Archive

Archive for the ‘python’ Category

Scraping AJAX web pages (Part 5.5)

July 13, 2016 Leave a comment

Don’t forget to check out the rest of the series too!

This post is very similar to the previous one (Part 5), which scraped a webpage using PhantomJS from the command line and sent the output to the stdout.

This time we use PhantomJS again, but we do it from a Python script and wrap Selenium around PhantomJS. The generated HTML source will be available in a variable. Here is the source:

#!/usr/bin/env python3
# encoding: utf-8

"""
required packages:
* selenium
optional packages:
* bs4
* lxml
"""

from selenium import webdriver
from selenium.webdriver.common.desired_capabilities import DesiredCapabilities
# from bs4 import BeautifulSoup

url = "http://simile.mit.edu/crowbar/test.html"

dcap = dict(DesiredCapabilities.PHANTOMJS)
dcap["phantomjs.page.settings.userAgent"] = (
    "Mozilla/5.0 (X11; Linux x86_64) AppleWebKit/53 "
    "(KHTML, like Gecko) Chrome/15.0.87"
)
driver = webdriver.PhantomJS(desired_capabilities=dcap)
driver.get(url)
html = driver.page_source
print(html)
# soup = BeautifulSoup(driver.page_source, "lxml") #page_source fetches page after rendering is complete
# driver.save_screenshot('screen.png') # save a screenshot to disk

driver.quit()

The script sets the user agent (optional but recommended). The source is captured in a variable. The last two lines are in comments but they would work. You could feed the source to BeautifulSoup and then you could extract part of the HTML source. If you uncomment the last line, then you can create a screenshot of the webpage.

email notification from a script

June 15, 2016 Leave a comment

Problem
I have a Digital Ocean VPS box where several scripts are running. Some of them run for a day.
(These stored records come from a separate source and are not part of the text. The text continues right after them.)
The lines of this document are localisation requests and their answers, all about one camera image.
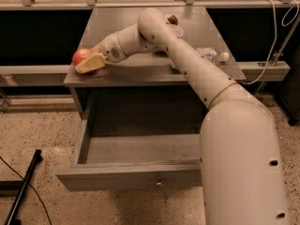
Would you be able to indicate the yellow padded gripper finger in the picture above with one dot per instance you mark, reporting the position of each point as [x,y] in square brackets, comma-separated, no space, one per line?
[96,48]
[93,62]

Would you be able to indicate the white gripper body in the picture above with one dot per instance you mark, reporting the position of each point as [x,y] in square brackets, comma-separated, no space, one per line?
[110,50]

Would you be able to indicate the red apple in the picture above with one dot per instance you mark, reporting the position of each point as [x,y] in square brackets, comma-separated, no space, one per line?
[79,56]

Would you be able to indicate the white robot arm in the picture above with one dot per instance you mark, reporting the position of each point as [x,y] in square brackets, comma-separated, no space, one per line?
[242,175]

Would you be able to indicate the grey cabinet with counter top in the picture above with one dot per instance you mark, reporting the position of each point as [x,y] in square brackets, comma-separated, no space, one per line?
[125,72]

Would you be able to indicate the open grey top drawer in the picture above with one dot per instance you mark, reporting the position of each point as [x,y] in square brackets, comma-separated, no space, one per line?
[131,136]

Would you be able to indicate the white ceramic bowl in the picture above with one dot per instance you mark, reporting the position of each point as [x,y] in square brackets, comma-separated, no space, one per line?
[177,30]

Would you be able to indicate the brown crinkled snack bag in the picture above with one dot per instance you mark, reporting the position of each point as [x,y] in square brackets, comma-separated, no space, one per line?
[172,19]

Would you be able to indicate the clear plastic water bottle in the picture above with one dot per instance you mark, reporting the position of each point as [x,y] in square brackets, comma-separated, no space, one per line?
[210,54]

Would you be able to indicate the black metal floor stand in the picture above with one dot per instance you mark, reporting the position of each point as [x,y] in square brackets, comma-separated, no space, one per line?
[17,189]

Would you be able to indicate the grey metal railing frame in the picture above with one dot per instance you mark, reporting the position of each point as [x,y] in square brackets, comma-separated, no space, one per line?
[38,37]

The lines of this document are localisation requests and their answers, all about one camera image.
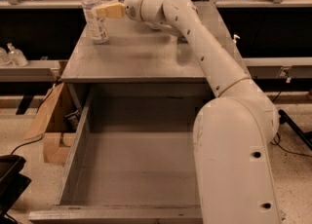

I would like to get an email notification when a particular script starts / ends, or when something happens.

In short: how to send an email from the command line?

Solution
First, do the necessary configuration to be able to send emails from the command line (more details here).

Sending email without a body:

mailx -s "subject" < /dev/null "to@email.com" 2>/dev/null

Sending email with a body:

echo 'this is the body of the email' | mailx -s "subject" "to@email.com" 2>/dev/null

I also made a Python wrapper for it that you can find here.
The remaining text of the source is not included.